### What to produce
From the data below, please reproduce exactly everything from the line that contains "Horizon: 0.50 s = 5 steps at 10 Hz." down to the line that contains "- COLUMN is", with both ends included.

--

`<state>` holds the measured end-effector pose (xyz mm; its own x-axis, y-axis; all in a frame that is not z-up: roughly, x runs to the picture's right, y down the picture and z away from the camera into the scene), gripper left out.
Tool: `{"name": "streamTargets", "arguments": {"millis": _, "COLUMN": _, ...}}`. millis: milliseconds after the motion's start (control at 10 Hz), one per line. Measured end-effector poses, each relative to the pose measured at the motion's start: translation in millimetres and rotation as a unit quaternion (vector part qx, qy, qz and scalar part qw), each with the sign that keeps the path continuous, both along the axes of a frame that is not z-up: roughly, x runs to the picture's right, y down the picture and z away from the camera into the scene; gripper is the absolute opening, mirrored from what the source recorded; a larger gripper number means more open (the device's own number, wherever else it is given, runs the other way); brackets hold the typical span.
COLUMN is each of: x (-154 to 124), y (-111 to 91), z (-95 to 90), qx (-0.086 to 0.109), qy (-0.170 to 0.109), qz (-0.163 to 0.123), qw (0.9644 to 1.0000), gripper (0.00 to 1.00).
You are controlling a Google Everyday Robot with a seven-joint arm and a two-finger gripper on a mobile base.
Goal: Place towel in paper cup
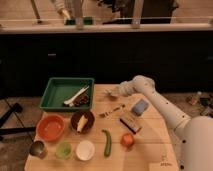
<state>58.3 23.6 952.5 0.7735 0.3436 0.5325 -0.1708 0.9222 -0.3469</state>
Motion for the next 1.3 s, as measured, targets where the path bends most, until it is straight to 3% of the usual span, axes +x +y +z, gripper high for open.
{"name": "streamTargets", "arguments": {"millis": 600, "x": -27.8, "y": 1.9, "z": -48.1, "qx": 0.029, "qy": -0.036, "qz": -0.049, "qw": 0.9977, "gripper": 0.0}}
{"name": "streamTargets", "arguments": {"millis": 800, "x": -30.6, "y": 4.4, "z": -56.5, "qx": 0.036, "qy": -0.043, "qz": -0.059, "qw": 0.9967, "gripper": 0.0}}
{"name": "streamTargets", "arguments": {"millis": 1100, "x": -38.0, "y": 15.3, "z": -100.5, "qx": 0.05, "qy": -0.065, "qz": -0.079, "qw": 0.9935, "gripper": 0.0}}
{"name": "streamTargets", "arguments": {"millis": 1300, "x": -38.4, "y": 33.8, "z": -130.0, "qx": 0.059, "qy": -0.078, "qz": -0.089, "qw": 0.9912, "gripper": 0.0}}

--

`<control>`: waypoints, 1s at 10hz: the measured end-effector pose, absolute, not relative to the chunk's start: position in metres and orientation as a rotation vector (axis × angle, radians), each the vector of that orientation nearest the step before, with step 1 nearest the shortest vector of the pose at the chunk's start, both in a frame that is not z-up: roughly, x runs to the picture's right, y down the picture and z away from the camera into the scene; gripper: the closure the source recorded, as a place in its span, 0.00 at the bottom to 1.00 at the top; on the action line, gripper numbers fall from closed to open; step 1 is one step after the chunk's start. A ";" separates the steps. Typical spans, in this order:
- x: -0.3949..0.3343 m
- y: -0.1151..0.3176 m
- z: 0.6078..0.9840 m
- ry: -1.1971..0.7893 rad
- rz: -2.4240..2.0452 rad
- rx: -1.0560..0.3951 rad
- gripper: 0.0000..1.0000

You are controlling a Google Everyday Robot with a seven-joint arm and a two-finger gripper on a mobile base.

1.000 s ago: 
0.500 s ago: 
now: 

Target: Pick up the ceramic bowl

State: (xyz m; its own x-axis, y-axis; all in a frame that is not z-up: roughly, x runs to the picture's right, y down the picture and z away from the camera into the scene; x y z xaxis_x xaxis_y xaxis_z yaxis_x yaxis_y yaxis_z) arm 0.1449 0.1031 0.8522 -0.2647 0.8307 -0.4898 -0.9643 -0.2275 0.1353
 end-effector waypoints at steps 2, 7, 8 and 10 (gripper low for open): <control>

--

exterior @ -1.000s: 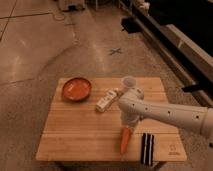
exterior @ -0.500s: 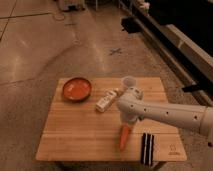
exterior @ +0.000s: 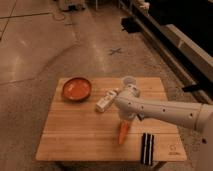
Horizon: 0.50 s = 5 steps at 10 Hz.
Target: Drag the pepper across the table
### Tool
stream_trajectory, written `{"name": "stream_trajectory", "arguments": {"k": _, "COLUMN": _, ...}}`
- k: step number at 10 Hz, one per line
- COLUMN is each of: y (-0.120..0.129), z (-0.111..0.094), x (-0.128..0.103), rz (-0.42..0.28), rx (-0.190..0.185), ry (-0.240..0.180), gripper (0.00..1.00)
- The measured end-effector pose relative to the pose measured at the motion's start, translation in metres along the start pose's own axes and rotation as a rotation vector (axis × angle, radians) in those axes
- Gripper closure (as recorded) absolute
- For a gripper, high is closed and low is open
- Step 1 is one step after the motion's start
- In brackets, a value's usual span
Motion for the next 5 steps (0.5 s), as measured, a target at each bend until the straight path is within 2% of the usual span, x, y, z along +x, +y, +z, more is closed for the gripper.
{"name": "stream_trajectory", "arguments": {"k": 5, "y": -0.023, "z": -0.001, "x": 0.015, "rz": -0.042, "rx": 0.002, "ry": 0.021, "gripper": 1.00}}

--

### Exercise output
Horizon: 0.50 s = 5 steps at 10 Hz.
Target: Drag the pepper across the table
### Tool
stream_trajectory, written `{"name": "stream_trajectory", "arguments": {"k": _, "COLUMN": _, ...}}`
- k: step number at 10 Hz, one per line
- COLUMN is each of: y (-0.120..0.129), z (-0.111..0.094), x (-0.128..0.103), rz (-0.42..0.28), rx (-0.190..0.185), ry (-0.240..0.180), gripper (0.00..1.00)

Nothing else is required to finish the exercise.